Assigned task →
Where a line in the records holds "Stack", count it once; return only the final number.

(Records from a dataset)
########################################

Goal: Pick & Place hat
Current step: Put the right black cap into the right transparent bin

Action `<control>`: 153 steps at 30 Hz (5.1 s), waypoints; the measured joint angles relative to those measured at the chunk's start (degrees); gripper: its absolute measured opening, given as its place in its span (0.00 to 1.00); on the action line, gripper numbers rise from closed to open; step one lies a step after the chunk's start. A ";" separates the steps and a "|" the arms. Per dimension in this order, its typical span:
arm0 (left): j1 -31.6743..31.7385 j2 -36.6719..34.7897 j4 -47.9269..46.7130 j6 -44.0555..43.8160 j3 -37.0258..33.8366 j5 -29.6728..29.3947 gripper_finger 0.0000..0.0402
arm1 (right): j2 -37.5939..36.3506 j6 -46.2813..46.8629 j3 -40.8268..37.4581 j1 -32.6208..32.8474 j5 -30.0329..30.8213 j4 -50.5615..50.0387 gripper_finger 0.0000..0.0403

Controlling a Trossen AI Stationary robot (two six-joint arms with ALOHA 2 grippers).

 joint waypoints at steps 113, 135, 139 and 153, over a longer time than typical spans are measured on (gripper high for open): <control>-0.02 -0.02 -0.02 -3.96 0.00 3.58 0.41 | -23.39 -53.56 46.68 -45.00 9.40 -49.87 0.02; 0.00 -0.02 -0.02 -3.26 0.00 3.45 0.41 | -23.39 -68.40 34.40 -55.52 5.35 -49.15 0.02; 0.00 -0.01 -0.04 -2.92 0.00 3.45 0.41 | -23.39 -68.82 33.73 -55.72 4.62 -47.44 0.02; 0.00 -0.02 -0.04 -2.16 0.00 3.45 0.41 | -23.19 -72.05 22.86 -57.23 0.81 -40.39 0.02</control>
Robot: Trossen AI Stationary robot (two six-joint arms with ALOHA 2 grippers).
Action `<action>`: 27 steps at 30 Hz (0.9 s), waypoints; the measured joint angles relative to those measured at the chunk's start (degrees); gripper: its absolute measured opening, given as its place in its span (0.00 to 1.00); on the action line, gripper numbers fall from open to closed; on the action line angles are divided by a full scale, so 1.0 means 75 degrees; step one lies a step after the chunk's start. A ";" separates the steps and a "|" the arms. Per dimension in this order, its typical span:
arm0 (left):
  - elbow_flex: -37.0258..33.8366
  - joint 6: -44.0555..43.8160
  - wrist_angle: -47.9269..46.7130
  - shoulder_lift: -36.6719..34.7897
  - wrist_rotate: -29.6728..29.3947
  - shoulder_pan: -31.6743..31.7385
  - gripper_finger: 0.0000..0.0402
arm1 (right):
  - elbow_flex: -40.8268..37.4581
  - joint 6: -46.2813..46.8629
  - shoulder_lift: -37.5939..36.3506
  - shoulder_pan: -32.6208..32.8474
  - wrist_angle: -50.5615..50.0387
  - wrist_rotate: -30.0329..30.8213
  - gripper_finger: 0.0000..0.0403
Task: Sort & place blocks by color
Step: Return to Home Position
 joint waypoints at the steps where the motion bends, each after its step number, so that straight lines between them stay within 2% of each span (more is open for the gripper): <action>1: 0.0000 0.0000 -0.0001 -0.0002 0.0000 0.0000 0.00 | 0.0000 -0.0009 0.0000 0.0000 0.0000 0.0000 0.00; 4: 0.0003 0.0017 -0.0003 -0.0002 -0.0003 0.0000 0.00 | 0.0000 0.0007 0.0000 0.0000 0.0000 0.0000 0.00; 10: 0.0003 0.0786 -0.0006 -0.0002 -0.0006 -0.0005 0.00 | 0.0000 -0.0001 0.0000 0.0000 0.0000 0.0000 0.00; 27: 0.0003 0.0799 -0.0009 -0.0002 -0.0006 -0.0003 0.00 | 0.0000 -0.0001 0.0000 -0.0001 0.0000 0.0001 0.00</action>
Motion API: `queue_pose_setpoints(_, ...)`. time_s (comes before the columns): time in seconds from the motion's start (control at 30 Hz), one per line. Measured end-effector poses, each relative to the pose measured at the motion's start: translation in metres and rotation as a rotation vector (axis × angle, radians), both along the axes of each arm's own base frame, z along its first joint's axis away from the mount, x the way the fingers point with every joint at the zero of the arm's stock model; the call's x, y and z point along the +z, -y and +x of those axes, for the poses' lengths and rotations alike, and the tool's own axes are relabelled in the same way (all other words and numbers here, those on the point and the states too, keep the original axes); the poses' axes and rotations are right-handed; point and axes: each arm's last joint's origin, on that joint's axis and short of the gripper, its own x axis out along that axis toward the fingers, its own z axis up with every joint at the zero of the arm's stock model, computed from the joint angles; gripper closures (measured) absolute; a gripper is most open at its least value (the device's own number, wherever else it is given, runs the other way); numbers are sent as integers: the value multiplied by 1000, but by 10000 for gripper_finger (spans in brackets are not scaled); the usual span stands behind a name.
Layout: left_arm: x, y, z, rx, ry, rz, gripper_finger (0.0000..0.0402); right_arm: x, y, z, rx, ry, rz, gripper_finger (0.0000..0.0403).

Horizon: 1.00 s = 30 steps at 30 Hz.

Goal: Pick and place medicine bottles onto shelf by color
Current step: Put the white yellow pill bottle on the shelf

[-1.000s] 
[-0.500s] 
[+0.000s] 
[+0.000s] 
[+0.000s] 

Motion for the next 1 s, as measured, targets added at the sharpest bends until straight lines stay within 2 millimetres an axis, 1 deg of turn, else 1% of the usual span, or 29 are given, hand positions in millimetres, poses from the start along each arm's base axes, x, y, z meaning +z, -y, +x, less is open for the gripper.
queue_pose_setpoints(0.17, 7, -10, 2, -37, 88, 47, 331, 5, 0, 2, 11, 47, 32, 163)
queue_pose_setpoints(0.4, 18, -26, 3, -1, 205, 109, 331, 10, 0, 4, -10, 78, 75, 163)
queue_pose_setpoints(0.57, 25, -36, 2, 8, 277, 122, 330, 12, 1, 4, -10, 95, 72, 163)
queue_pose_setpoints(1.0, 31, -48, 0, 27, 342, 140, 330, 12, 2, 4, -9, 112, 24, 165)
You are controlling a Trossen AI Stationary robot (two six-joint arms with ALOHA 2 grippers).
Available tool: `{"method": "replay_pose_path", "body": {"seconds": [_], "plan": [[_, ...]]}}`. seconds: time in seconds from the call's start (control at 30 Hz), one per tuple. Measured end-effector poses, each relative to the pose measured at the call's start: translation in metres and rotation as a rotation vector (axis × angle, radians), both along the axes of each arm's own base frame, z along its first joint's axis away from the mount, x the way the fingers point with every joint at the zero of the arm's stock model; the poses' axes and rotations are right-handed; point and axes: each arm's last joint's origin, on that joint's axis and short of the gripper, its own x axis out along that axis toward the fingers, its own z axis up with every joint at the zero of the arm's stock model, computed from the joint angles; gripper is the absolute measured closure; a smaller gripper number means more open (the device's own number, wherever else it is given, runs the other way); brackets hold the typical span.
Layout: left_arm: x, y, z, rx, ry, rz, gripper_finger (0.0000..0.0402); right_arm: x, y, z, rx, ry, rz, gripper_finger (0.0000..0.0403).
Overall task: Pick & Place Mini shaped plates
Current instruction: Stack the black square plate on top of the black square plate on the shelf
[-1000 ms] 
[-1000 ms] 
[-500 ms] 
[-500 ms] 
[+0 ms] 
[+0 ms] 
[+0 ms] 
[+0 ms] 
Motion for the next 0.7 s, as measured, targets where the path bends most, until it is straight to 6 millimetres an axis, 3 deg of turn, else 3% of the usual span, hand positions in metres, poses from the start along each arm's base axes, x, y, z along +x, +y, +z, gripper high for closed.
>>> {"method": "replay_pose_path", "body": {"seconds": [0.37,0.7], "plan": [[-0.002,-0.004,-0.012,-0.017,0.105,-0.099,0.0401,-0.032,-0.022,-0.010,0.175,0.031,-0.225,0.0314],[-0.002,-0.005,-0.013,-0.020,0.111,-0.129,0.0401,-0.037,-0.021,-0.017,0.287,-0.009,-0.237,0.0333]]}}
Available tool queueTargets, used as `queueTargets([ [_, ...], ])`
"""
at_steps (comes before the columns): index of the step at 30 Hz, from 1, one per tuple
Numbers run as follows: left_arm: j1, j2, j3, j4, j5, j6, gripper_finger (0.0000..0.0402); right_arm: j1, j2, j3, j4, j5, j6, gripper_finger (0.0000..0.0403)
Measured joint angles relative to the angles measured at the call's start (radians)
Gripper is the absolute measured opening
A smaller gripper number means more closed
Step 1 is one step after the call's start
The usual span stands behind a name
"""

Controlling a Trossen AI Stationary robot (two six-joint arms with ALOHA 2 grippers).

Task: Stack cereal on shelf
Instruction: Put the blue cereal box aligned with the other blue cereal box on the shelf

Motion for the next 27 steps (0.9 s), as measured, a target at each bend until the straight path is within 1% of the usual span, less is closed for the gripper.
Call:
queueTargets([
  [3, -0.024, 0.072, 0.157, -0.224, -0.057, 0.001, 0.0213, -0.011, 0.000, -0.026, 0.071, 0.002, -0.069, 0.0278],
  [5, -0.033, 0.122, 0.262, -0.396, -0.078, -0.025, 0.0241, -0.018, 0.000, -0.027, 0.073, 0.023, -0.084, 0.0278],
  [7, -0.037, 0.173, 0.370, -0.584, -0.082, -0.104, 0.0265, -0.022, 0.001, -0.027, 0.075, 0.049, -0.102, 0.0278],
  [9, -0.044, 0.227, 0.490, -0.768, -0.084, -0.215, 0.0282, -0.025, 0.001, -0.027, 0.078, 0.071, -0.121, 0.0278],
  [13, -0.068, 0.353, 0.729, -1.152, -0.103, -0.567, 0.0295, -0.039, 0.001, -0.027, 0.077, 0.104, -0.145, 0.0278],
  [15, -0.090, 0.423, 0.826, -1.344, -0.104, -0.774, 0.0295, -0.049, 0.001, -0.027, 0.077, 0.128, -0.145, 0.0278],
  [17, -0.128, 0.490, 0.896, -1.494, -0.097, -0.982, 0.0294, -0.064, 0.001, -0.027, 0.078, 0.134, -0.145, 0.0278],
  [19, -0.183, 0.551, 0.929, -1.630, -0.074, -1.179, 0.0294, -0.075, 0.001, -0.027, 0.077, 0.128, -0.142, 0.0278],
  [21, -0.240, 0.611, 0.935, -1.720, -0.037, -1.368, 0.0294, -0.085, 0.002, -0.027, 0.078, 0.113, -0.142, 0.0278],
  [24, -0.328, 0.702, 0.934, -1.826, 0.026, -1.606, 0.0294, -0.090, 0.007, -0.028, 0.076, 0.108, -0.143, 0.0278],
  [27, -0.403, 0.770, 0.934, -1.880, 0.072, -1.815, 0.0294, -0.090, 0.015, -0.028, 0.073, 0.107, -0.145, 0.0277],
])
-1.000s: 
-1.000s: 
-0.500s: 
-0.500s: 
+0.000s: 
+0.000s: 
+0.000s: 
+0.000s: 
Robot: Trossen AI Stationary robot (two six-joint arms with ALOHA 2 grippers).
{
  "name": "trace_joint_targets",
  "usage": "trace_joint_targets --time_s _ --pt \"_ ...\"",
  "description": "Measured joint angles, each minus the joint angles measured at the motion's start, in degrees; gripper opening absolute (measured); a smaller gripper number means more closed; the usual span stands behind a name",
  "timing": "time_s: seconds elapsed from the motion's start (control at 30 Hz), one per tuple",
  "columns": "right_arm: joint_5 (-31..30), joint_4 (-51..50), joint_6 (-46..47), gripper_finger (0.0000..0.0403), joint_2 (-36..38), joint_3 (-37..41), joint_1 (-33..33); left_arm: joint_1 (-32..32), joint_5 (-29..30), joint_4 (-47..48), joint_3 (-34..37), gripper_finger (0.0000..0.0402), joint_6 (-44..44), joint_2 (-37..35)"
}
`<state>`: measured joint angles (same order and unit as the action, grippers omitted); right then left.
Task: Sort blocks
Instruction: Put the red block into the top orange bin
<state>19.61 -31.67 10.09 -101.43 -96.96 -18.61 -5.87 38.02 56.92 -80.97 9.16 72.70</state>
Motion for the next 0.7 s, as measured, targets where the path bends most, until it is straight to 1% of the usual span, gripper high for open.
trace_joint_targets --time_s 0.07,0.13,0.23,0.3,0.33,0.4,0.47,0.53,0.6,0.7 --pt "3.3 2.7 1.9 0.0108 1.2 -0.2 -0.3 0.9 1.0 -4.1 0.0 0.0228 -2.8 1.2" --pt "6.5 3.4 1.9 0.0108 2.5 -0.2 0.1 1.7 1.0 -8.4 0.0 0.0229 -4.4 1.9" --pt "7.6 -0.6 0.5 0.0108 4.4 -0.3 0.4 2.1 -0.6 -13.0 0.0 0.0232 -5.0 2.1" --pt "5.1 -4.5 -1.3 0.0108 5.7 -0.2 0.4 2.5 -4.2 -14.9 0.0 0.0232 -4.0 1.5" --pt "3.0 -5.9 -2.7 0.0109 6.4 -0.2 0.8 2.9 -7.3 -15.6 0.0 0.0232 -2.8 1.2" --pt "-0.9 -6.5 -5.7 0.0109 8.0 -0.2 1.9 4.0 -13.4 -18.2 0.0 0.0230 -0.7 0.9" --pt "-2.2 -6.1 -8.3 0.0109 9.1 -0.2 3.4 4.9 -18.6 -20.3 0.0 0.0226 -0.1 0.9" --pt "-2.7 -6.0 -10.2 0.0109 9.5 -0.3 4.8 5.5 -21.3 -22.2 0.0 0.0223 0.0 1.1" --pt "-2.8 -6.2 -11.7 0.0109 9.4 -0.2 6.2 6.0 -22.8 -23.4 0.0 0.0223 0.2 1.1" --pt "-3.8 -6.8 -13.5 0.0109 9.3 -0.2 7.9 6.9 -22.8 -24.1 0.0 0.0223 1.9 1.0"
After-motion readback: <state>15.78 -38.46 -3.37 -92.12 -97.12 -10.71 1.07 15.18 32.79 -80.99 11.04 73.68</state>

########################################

Answer area →
2